Mu, 20, will move from Texas to Los Angeles to be part of the new coaching set-up.

"I'm excited for this opportunity to train with the track and field legend Bob Kersee", Mu posted on social media.

"Coach Kersee has the ability to further enhance my running skills and implement the tools needed to reach my potential."

Mu finished ahead of Briton Keely Hodgkinson to win the Olympic title in a United States record of 1min 55.21sec last year, becoming the youngest American woman to win an individual track gold at the Olympics since Wyomia Tyus earned the 100m title in 1964.

This year she beat her British rival to the world title in Eugene to become the youngest woman to hold Olympic and world titles in an individual track and field event.

Kersee has coached Olympic gold medalists in the women's 100m, 200m, 400m, 100m hurdles and 400m hurdles events, and also coached his wife Jackie Joyner-Kersee, a two-time Olympic gold medalist who still holds the heptathlon world record.

McLaughlin-Levrone has said she wants to add the flat 400m to her programme after winning successive Olympic and world titles in the 400m hurdles, during which time she set four world records.

Mu also has huge potential over 400m although she has not raced over that distance in a major championship.

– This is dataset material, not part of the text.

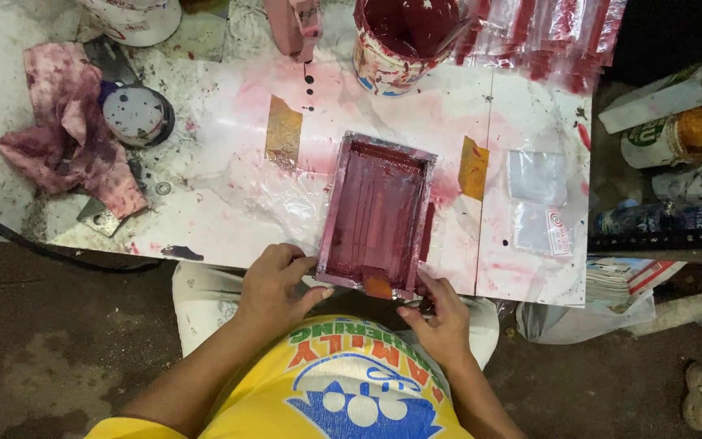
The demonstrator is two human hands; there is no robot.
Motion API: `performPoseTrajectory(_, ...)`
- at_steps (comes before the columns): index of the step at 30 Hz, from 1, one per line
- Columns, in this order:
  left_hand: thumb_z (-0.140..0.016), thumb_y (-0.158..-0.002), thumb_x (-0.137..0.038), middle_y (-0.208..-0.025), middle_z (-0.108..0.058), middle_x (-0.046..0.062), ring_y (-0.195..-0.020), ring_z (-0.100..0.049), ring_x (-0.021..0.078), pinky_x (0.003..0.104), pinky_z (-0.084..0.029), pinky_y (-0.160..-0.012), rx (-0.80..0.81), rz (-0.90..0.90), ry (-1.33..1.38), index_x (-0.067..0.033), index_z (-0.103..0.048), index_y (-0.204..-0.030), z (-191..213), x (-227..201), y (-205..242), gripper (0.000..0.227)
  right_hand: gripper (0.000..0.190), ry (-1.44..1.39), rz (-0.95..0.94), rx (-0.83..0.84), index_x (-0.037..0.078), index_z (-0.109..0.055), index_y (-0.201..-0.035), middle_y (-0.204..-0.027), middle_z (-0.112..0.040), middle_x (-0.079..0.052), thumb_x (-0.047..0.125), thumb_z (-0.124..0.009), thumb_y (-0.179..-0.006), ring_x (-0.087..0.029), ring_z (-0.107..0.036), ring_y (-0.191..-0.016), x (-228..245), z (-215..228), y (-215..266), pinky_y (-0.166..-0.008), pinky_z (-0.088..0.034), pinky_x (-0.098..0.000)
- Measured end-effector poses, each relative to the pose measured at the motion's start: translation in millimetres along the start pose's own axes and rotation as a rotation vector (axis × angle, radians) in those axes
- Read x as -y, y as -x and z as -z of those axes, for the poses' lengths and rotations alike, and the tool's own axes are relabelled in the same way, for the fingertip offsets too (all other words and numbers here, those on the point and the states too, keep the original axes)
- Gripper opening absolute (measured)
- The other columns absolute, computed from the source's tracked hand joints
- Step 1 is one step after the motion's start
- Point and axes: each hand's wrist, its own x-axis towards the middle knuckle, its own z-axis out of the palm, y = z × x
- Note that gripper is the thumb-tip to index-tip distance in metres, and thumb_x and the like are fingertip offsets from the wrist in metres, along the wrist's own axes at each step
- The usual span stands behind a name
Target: The person spreads a thick red substance inside a rectangular tray using a small tool. They repeatedly smooth the surface and scrape the sides to ensure even coverage.
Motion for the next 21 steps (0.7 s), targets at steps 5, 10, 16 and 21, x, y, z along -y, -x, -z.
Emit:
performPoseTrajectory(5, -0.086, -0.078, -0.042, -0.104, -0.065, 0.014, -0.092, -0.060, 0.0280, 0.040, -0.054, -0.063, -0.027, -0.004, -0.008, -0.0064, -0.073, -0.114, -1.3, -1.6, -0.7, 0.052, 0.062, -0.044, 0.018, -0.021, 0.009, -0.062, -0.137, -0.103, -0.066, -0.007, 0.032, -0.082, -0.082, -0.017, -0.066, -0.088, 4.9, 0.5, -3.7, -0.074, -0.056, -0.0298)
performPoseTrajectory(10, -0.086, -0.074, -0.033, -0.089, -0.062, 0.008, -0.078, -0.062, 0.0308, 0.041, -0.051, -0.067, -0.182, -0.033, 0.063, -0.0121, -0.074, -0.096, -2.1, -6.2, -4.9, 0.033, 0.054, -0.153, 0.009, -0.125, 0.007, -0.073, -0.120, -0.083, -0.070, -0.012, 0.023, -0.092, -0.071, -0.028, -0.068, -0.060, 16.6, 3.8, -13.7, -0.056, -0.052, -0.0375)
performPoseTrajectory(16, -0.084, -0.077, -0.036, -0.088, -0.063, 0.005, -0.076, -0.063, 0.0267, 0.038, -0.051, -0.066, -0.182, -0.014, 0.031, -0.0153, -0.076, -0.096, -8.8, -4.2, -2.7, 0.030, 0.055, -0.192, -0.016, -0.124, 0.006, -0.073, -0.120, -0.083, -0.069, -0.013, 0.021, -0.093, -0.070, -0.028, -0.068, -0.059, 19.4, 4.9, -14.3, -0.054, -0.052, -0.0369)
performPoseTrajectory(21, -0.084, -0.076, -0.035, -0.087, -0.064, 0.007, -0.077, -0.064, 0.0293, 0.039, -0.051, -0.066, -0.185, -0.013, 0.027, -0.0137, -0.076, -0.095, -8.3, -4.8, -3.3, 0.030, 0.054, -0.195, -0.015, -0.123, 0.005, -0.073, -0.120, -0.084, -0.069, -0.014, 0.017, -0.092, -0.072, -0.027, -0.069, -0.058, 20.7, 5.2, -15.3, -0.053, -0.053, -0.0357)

Both McLaughlin-Levrone and Mu have wildcard entry as champions to their established events at next year's World Athletics Championships in Budapest.

This could allow either of them to run the 400m at the main US Championships if they so wished, with the possibility of qualifying in two events.

Mu's partner, 800m runner Brandon Miller, has also announced he is moving to train under Kersee.